** What is expected **
Please state how many lines of the records hold the string "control", giving nothing but the number.

[[ Input data open ]]

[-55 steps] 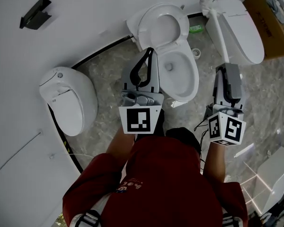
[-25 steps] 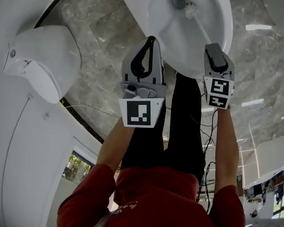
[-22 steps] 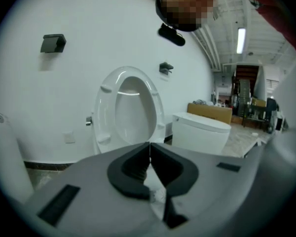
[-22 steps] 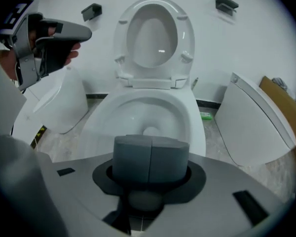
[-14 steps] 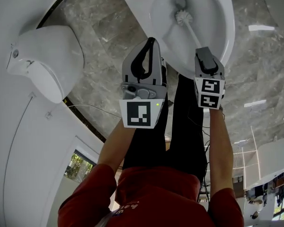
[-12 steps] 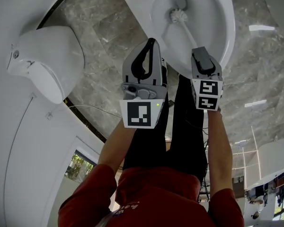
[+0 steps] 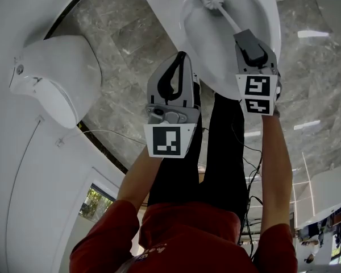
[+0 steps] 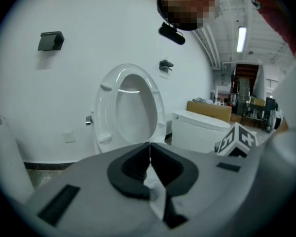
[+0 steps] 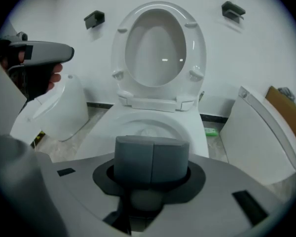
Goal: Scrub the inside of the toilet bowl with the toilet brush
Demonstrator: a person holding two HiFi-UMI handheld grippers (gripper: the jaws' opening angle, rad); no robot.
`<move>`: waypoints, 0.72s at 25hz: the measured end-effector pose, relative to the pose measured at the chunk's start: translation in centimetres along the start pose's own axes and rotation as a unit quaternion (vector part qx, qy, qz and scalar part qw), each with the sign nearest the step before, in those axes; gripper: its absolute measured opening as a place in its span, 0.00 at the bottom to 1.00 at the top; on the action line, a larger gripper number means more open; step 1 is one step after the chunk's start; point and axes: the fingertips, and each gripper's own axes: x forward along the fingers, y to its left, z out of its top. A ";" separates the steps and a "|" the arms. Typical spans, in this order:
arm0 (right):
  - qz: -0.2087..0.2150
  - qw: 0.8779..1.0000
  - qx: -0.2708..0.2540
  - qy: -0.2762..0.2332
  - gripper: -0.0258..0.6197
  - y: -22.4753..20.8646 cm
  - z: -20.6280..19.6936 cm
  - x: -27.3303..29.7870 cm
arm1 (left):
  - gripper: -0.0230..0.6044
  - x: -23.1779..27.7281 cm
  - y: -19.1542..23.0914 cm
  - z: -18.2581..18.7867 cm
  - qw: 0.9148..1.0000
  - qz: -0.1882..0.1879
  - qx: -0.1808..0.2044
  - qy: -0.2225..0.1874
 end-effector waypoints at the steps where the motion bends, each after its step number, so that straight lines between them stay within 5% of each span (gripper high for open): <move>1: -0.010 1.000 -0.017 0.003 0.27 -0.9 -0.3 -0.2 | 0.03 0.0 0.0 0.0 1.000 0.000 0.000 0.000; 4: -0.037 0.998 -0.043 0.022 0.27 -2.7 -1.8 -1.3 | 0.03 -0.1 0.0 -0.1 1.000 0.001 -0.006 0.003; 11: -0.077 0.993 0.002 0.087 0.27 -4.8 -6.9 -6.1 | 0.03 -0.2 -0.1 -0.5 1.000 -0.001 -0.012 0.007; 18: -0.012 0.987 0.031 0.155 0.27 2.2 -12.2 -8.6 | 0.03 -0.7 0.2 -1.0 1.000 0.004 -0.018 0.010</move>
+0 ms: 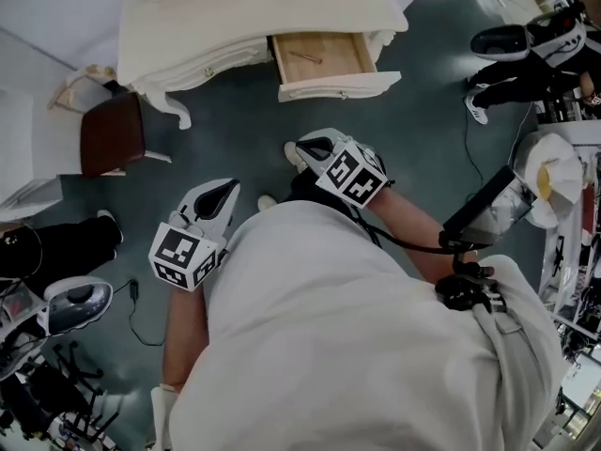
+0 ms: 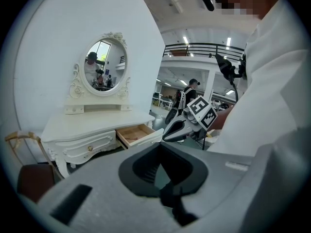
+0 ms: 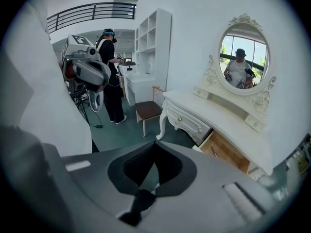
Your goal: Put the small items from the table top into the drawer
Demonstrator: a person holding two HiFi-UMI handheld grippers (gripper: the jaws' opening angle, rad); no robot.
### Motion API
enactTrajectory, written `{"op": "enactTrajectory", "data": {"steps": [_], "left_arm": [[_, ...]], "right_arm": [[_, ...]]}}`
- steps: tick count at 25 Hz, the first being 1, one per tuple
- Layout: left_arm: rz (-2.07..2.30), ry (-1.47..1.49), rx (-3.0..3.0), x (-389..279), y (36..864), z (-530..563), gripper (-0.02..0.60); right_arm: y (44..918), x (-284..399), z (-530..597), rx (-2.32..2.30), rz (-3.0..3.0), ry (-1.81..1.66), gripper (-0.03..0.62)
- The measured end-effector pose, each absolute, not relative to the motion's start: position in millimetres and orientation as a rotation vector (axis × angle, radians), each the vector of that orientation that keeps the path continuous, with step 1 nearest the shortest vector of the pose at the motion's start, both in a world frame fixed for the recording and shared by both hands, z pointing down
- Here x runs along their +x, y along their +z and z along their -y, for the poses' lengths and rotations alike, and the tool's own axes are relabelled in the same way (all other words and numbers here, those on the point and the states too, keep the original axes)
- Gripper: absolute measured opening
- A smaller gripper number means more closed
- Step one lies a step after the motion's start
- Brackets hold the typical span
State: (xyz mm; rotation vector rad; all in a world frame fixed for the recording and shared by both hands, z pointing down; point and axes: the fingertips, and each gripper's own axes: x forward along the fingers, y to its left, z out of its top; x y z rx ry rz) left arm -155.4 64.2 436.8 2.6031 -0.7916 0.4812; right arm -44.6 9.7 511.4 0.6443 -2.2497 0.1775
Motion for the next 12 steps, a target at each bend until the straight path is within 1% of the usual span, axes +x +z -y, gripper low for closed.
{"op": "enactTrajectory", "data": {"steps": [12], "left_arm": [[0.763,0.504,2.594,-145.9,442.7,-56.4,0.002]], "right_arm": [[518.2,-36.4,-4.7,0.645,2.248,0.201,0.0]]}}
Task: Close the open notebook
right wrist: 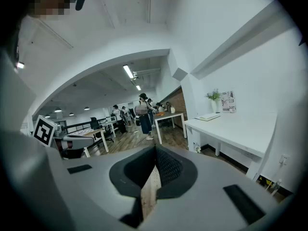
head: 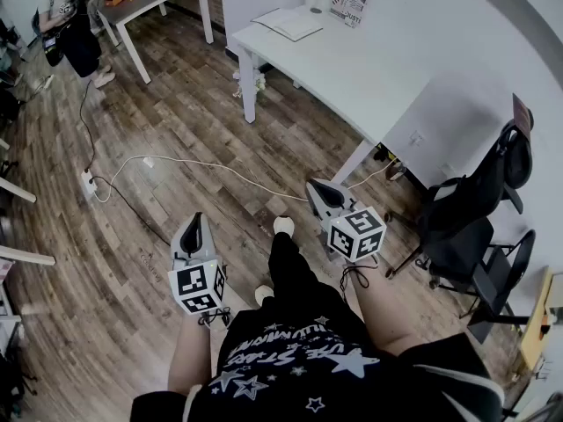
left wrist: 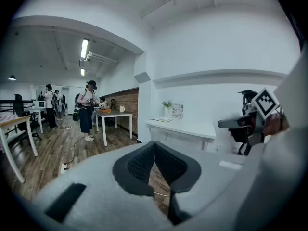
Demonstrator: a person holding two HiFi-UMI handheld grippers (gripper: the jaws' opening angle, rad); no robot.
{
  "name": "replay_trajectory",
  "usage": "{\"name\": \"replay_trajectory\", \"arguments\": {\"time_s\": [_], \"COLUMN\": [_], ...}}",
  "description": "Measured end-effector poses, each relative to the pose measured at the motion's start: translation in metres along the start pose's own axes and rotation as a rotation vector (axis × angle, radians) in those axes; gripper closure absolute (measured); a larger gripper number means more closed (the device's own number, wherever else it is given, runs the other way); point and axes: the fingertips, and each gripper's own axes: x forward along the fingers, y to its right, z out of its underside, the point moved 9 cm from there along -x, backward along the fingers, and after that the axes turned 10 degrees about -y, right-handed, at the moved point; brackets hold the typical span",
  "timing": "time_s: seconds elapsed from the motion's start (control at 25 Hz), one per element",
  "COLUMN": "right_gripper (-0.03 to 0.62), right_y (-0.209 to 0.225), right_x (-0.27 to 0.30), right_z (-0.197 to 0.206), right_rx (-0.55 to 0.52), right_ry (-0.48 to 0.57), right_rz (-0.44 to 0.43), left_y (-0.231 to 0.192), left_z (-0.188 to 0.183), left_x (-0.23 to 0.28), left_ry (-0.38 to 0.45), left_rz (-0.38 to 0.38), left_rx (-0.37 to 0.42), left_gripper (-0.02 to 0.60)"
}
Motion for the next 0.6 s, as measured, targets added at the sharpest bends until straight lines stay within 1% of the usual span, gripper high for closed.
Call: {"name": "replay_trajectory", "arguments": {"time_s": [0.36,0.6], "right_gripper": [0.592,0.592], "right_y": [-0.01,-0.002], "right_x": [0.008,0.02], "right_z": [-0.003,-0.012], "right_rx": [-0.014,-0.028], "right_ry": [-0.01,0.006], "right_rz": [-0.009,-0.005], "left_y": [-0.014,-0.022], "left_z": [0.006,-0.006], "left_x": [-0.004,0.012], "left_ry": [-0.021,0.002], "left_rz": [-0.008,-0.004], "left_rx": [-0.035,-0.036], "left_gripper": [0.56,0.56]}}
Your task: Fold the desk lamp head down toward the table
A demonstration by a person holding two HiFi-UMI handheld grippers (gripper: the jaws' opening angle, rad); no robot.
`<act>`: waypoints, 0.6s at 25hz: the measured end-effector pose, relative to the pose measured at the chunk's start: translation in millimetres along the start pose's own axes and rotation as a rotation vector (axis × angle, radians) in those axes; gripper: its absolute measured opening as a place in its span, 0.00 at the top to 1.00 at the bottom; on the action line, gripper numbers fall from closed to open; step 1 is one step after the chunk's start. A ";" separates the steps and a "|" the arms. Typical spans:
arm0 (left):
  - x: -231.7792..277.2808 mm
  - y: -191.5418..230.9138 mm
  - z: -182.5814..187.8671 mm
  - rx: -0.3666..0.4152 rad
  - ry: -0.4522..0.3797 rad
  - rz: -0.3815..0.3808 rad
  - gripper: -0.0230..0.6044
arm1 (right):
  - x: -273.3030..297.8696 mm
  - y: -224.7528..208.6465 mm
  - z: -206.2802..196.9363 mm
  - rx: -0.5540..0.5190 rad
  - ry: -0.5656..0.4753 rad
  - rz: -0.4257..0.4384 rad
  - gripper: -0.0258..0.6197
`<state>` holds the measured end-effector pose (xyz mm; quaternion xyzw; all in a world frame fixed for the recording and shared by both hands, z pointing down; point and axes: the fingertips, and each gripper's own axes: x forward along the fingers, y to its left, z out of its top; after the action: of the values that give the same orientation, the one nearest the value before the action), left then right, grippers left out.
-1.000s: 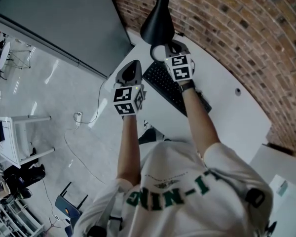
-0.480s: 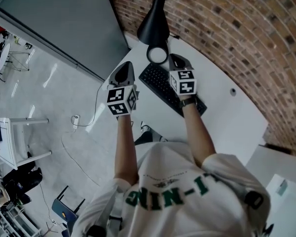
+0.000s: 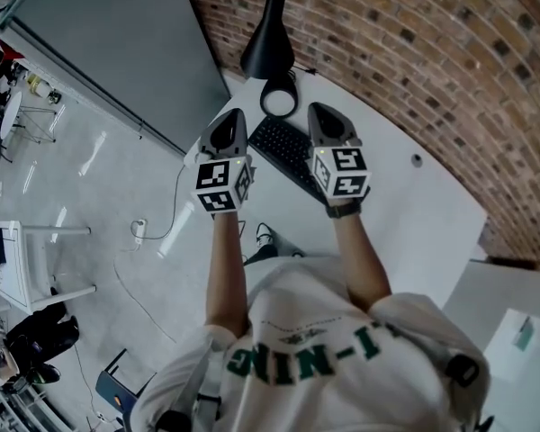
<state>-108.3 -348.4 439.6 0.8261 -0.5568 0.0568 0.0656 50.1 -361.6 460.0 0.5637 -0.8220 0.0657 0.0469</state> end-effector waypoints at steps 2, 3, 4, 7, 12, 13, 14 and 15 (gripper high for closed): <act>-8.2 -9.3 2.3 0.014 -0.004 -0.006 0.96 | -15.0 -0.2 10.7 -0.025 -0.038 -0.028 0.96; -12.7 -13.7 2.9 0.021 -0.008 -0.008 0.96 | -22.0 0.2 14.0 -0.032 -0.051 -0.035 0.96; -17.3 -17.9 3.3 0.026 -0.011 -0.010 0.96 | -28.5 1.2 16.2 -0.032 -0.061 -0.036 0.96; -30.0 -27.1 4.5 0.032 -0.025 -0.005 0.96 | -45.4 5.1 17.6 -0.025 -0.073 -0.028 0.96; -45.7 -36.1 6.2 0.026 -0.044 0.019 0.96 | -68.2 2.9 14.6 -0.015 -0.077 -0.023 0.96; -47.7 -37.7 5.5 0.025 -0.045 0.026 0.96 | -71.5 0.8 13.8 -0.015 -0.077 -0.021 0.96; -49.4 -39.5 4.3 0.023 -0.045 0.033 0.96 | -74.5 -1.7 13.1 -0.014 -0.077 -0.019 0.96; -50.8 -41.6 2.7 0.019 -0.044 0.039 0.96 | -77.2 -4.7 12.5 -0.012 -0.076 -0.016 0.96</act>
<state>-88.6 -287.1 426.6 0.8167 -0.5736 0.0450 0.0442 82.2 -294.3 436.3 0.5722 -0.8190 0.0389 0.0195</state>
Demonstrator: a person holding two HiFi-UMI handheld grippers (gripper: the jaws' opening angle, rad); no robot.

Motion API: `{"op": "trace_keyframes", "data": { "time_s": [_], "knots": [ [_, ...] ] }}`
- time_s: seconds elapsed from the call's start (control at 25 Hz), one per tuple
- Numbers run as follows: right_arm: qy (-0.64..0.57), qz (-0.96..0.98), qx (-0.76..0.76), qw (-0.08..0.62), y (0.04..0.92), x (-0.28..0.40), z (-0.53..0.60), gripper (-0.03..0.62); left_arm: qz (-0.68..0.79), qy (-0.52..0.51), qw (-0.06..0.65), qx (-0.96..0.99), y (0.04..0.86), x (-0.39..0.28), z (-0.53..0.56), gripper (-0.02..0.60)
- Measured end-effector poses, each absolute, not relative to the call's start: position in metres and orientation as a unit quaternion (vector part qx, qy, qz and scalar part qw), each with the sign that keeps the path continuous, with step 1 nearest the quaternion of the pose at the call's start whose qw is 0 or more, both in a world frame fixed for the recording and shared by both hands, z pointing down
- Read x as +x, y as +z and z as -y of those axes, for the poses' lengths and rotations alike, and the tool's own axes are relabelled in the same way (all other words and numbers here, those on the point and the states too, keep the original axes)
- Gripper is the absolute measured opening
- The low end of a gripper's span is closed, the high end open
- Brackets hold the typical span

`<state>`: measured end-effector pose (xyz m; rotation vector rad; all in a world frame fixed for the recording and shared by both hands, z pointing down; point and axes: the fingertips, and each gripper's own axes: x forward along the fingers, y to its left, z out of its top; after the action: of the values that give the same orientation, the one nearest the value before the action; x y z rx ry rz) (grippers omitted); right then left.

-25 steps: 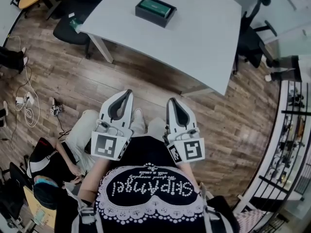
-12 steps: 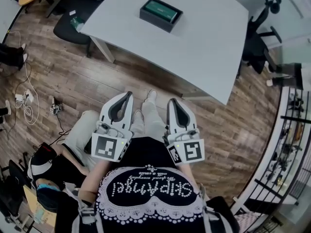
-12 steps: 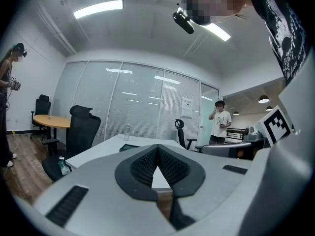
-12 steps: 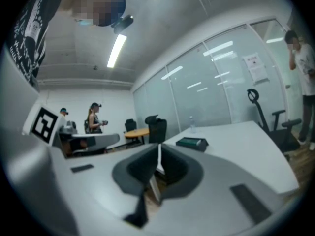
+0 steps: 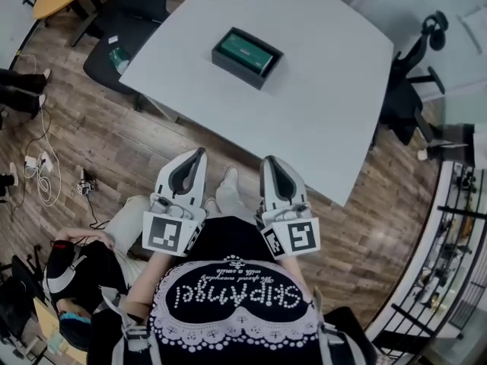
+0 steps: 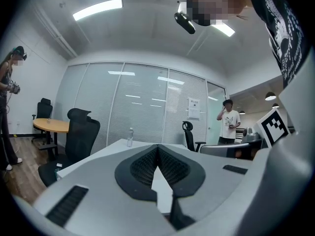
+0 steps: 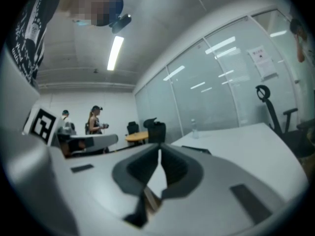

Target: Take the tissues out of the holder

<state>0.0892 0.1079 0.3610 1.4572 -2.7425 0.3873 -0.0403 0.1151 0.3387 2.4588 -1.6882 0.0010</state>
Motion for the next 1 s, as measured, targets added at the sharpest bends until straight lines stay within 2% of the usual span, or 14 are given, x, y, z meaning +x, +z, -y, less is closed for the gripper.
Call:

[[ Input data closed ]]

** Response for this exercise **
2